What to do: Retype every record that appears below, unchanged.
**** Material supplied ****
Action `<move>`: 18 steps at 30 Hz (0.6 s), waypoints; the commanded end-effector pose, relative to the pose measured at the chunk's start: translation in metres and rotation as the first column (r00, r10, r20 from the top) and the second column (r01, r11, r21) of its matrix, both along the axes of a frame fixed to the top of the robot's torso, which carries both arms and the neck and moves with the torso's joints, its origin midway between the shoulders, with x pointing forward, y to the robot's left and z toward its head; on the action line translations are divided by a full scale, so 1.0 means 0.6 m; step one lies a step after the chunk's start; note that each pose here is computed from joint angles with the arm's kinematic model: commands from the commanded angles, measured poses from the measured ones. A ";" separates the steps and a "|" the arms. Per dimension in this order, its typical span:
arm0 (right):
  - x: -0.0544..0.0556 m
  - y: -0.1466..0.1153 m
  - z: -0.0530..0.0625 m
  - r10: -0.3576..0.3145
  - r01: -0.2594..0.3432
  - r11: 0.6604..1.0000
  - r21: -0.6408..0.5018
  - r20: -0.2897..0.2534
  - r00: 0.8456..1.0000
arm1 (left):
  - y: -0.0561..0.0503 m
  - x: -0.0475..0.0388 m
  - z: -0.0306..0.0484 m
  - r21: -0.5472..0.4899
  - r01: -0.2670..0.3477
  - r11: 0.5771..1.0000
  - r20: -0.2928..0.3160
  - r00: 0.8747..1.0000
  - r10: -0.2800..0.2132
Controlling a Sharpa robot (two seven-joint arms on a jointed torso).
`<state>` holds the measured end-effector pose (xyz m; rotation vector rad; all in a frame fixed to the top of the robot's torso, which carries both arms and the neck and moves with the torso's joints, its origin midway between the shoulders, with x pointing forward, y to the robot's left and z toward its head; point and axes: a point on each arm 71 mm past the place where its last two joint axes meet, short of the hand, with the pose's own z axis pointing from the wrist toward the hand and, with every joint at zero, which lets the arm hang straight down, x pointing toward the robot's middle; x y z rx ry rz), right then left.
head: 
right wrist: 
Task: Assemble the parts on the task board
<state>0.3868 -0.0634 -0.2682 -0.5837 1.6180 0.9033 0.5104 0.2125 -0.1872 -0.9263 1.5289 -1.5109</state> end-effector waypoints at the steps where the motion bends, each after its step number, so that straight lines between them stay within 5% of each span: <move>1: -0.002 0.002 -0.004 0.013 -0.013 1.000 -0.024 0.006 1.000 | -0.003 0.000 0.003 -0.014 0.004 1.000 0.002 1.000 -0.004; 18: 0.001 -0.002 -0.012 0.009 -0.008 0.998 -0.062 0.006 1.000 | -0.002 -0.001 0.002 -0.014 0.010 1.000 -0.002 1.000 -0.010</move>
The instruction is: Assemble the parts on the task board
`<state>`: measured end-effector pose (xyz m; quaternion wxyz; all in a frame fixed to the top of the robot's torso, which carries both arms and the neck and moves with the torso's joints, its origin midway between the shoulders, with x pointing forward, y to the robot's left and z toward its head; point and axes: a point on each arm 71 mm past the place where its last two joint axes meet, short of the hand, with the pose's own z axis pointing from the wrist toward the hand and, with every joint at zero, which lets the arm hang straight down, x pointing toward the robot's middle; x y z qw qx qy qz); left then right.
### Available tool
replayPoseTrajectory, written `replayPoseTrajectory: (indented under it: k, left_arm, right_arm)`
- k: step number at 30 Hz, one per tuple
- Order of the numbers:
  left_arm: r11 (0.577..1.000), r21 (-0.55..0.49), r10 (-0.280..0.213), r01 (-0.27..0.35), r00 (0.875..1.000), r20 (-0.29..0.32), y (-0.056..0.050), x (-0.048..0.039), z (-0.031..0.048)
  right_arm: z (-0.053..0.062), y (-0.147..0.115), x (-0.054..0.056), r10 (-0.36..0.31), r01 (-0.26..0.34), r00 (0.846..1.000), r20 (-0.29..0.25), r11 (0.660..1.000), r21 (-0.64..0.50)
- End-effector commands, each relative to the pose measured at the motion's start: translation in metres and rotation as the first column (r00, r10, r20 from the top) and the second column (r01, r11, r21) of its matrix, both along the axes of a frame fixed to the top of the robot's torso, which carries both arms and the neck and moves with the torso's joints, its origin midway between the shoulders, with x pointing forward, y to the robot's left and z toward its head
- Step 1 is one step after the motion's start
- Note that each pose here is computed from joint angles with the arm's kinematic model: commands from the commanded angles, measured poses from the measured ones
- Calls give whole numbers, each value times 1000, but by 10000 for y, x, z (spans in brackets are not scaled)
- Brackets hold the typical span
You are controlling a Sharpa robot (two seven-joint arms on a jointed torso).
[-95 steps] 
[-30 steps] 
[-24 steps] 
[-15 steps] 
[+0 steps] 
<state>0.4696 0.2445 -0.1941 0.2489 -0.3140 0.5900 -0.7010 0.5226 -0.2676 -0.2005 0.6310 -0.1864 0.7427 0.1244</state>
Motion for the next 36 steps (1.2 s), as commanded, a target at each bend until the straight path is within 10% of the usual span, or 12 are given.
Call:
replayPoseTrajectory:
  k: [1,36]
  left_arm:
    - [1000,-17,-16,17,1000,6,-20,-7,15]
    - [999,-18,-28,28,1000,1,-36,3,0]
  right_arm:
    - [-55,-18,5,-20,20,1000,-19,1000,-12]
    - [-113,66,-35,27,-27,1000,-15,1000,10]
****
Exercise answer:
Action `<move>`: 18 steps at 30 Hz (0.6 s), waypoints; the commanded end-effector pose, relative to the pose measured at the chunk's start: translation in metres and rotation as the first column (r00, r10, r20 from the top) and the second column (r01, r11, r21) of its matrix, both along the axes of a frame fixed to the top of the robot's torso, which carries both arms and the neck and moves with the torso's joints, its origin midway between the shoulders, with x pointing forward, y to the robot's left and z toward its head; on the action line translations are divided by a full scale, so 1.0 means 0.6 m; step one lies a step after the chunk's start; note that each pose here is computed from joint angles with the arm's kinematic model: commands from the commanded angles, measured poses from the measured ones. A ";" separates the steps and a "|" the arms. Per dimension in this order, its typical span:
arm0 (right):
  - x: -0.0544..0.0556 m
  - y: -0.1466..0.1153 m
  - z: -0.0530..0.0625 m
  - r10: -0.3576..0.3145
  - r01: -0.2594..0.3432
  - r11: 0.6604..1.0000
  - r21: -0.6408..0.5018
  - r20: -0.2897..0.2534
  - r00: 0.8456..1.0000
arm1 (left):
  - y: -0.0561..0.0503 m
  - x: -0.0475..0.0388 m
  - z: -0.0306..0.0484 m
  - r21: -0.5472..0.4899
  - r01: -0.2670..0.3477
  - r11: 0.5771..1.0000
  - r20: -0.2928..0.3160
  - r00: 0.8747..1.0000
  - r10: -0.2800..0.2132
Controlling a Sharpa robot (two seven-joint arms on a jointed torso).
`<state>` holds the measured end-effector pose (xyz m; rotation vector rad; all in a frame fixed to the top of the robot's torso, which carries both arms and the neck and moves with the torso's joints, its origin midway between the shoulders, with x pointing forward, y to the robot's left and z toward its head; point and axes: a point on each arm 71 mm past the place where its last two joint axes meet, short of the hand, with the pose's own z axis pointing from the wrist toward the hand and, with every joint at zero, which lets the arm hang straight down, x pointing toward the robot's middle; x y z rx ry rz), right then left.
head: 
right wrist: 
Task: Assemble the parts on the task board
<state>0.3868 -0.0634 -0.2682 -0.5837 1.6180 0.9033 0.5104 0.2125 -0.1872 -0.9263 1.5289 -1.5109</state> end-effector waypoints at the steps where the motion bends, each after its step number, so that straight lines between them stay within 5% of each span: <move>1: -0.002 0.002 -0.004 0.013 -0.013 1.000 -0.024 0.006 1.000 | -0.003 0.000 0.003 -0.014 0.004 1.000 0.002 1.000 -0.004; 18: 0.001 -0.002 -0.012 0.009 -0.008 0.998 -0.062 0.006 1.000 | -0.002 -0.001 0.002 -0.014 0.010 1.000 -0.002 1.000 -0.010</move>
The instruction is: Assemble the parts on the task board
`<state>`: measured end-effector pose (xyz m; quaternion wxyz; all in a frame fixed to the top of the robot's torso, which carries both arms and the neck and moves with the torso's joints, its origin midway between the shoulders, with x pointing forward, y to the robot's left and z toward its head; point and axes: a point on each arm 71 mm past the place where its last two joint axes meet, short of the hand, with the pose's own z axis pointing from the wrist toward the hand and, with every joint at zero, which lets the arm hang straight down, x pointing toward the robot's middle; x y z qw qx qy qz); left then right.
### Available tool
replayPoseTrajectory, written `replayPoseTrajectory: (indented under it: k, left_arm, right_arm)`
- k: step number at 30 Hz, one per tuple
- Order of the numbers:
  left_arm: r11 (0.577..1.000), r21 (-0.55..0.49), r10 (-0.280..0.213), r01 (-0.27..0.35), r00 (0.875..1.000), r20 (-0.29..0.32), y (-0.056..0.050), x (-0.048..0.039), z (-0.031..0.048)
  right_arm: z (-0.053..0.062), y (-0.147..0.115), x (-0.054..0.056), r10 (-0.36..0.31), r01 (-0.26..0.34), r00 (0.846..1.000), r20 (-0.29..0.25), r11 (0.660..1.000), r21 (-0.64..0.50)
- End-effector commands, each relative to the pose measured at the motion's start: translation in metres and rotation as the first column (r00, r10, r20 from the top) and the second column (r01, r11, r21) of its matrix, both along the axes of a frame fixed to the top of the robot's torso, which carries both arms and the neck and moves with the torso's joints, its origin midway between the shoulders, with x pointing forward, y to the robot's left and z toward its head
- Step 1 is one step after the motion's start
- Note that each pose here is computed from joint angles with the arm's kinematic model: commands from the commanded angles, measured poses from the measured ones
- Calls give whole numbers, each value times 1000, but by 10000 for y, x, z (spans in brackets are not scaled)
- Brackets hold the typical span
You are controlling a Sharpa robot (two seven-joint arms on a jointed torso).
[-95 steps] 
[-30 steps] 
[-24 steps] 
[-15 steps] 
[+0 steps] 
<state>0.4696 0.2445 -0.1941 0.2489 -0.3140 0.5900 -0.7010 0.5226 -0.2676 -0.2005 0.6310 -0.1864 0.7427 0.1244</state>
Motion for the next 36 steps (1.2 s), as commanded, a target at each bend until the straight path is within 10% of the usual span, or 12 are given.
Call:
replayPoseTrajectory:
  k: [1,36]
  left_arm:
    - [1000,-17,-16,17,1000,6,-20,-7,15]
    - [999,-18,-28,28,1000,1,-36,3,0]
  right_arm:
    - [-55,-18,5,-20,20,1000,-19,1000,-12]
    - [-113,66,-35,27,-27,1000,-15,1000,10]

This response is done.